This section outlines how to prove statements of this form. The next few sections have solved examples.

The outermost “for all ε>0” says that in the proof, ε is an unknown given. We can think of ε as an input value; the proof has to work for all inputs, and therefore we are not to choose or assume its value, except for what the statement promises, i.e., we can assume ε>0 (and implicitly ε is a real number). On the other hand, we can use ε and the promise as a given in the rest of the proof. For example, if the proof relies on 1/ε>0, it is valid because it comes from the promised ε>0.

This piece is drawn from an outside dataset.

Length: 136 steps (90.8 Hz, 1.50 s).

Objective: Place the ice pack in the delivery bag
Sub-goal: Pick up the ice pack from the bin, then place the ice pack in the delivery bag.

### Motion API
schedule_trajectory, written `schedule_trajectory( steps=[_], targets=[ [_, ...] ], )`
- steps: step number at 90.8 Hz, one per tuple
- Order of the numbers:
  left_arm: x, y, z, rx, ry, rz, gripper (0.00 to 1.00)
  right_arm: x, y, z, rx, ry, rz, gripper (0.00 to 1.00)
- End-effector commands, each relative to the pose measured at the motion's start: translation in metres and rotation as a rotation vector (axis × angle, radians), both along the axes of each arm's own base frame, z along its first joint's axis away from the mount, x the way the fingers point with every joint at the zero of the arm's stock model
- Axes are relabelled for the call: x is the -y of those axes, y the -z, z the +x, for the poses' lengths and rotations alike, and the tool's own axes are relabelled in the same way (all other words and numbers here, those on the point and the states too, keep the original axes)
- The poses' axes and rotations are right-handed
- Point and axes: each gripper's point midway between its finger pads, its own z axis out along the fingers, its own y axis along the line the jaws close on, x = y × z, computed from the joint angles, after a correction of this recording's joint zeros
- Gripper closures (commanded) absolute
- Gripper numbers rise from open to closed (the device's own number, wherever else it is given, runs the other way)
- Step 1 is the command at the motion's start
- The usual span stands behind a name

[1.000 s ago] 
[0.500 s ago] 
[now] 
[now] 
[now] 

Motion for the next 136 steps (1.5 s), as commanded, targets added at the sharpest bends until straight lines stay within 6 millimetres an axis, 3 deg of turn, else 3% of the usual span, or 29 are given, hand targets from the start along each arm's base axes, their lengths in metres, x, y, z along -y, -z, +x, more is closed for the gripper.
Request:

One level down, “exists δ>0” says that our proof must choose a value for δ, and the chosen value must satisfy δ>0 and the rest of the statement. Because incidentally “exists δ>0” appears nested under “for all ε>0”, our value for δ can use ε as a given, too. In general, δ can use everything given in the outer context, including ε and the assumption ε>0 because of the outer “for all ε>0”, including f and c because they come from the question, including arithmetic operators and their facts because they are pervasive. To illustrate, in a solved example below, δ is chosen to be ε/3 — using only outer ε and pervasive division and 3. To prove δ>0, which is ε/3>0, we only take the outer ε>0 and apply a pervasive fact. But δ cannot use the x from the innermost “for all x” — that x is one level inner and is not part of the outer context.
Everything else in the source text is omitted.